◆ Problem details:
Range to output from the entries below: the line containing "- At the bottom" through the line containing "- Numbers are". Set it down exactly, ends included, nothing else.

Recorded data
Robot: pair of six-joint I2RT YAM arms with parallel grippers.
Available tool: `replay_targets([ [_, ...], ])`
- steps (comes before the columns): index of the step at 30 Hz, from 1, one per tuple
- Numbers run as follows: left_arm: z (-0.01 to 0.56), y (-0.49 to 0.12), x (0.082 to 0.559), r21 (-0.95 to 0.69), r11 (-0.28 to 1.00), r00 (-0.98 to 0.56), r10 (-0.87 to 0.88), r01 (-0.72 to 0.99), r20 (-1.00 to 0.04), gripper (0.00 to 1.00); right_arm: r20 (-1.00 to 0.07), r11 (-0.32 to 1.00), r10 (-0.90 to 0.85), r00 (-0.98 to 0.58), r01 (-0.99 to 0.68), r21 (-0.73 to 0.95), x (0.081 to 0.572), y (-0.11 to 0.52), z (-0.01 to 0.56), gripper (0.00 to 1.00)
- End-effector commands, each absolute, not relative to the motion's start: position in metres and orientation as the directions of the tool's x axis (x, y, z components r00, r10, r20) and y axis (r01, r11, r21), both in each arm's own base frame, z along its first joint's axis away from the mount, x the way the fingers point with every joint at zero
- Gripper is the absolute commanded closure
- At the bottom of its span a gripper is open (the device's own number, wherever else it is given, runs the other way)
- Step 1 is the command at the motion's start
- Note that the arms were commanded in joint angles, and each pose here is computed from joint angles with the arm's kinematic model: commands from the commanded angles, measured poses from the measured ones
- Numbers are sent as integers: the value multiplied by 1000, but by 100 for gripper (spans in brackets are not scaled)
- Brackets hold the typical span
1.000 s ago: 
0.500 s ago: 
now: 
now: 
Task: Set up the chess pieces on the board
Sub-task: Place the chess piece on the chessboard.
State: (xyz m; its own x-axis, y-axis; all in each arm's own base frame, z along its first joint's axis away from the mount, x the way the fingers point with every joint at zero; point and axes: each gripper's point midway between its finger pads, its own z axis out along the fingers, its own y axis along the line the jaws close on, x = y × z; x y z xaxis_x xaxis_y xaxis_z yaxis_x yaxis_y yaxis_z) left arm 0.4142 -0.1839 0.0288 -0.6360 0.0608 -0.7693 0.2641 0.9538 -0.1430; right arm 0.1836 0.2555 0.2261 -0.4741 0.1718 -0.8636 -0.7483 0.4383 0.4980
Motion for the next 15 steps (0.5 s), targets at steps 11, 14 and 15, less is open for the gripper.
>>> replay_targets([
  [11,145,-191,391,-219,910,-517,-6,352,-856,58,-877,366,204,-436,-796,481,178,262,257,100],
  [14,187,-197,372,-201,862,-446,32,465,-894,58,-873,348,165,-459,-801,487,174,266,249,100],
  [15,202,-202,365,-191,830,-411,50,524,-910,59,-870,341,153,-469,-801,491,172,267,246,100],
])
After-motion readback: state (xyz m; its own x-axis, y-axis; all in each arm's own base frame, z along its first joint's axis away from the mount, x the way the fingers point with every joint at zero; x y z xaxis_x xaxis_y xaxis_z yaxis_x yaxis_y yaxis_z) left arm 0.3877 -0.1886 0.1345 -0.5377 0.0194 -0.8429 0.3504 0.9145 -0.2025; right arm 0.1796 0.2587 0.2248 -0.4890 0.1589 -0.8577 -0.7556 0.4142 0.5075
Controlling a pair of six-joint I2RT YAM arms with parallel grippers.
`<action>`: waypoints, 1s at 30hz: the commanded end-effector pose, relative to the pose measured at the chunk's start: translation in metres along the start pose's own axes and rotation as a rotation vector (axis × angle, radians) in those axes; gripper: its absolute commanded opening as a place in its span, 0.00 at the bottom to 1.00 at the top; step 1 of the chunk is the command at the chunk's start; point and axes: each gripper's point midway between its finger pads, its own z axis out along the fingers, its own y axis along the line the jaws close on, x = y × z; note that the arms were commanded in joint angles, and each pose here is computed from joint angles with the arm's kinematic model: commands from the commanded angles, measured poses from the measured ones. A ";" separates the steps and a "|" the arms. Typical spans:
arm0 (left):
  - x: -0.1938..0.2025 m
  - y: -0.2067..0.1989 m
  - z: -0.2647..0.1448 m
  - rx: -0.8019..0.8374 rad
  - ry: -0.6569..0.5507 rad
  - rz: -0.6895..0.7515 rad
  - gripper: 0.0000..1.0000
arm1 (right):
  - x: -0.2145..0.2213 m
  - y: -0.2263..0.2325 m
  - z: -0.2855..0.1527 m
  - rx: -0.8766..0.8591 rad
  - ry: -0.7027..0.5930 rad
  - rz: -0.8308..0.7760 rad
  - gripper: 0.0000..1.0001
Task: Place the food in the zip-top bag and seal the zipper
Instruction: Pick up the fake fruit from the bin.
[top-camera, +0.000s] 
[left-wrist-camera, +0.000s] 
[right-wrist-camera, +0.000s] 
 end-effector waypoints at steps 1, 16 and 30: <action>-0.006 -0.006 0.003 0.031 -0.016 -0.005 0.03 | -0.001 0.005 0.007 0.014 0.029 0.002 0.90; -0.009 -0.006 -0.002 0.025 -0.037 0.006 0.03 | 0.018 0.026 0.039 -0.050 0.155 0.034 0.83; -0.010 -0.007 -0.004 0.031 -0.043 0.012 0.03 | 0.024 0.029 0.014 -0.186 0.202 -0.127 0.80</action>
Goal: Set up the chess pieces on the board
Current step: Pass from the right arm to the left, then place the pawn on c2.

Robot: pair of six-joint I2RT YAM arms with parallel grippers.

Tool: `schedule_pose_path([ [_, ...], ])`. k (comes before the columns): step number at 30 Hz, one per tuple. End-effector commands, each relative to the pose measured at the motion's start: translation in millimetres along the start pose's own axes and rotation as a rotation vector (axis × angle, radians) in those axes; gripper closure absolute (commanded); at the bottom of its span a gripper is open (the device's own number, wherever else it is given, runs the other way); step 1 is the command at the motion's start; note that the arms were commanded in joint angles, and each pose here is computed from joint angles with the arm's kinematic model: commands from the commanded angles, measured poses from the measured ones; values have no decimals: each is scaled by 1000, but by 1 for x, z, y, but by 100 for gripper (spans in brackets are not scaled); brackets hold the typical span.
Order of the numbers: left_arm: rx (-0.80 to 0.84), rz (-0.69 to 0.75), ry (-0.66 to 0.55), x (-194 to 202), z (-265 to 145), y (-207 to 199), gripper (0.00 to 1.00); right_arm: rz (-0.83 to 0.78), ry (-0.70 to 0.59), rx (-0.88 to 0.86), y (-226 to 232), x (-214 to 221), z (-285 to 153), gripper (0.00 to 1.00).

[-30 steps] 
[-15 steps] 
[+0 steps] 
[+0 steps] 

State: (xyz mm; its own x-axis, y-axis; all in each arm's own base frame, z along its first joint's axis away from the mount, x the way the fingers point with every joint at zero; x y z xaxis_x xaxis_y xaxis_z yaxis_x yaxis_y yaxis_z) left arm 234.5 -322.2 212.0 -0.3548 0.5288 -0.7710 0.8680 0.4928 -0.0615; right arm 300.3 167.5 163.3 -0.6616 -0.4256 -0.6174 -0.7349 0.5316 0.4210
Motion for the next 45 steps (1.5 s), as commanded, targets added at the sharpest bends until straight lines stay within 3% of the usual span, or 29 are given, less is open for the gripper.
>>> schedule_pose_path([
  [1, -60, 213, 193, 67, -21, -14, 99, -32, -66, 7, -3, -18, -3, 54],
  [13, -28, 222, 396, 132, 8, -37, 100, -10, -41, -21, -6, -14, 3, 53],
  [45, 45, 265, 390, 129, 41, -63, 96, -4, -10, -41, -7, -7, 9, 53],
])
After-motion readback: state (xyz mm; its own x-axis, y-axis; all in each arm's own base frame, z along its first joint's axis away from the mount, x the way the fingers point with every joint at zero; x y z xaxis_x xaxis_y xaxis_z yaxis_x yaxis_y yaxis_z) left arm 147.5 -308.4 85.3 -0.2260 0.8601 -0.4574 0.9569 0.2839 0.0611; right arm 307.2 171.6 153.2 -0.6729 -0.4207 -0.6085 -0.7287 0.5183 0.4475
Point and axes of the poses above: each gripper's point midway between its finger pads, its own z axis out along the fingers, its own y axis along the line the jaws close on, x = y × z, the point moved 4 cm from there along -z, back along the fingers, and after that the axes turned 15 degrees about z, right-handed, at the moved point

◆ Finished task:
- At the bottom of its span a gripper is open (the device's own number, wherever else it is given, runs the other way)
- Step 1 is the command at the motion's start
- Note that the arms were commanded in joint angles, and each pose here is computed from joint angles with the arm's kinematic model: commands from the commanded angles, measured poses from the measured ones
- Numbers are sent as integers: the value multiplied by 1000, but by 100 for gripper (spans in brackets are not scaled)

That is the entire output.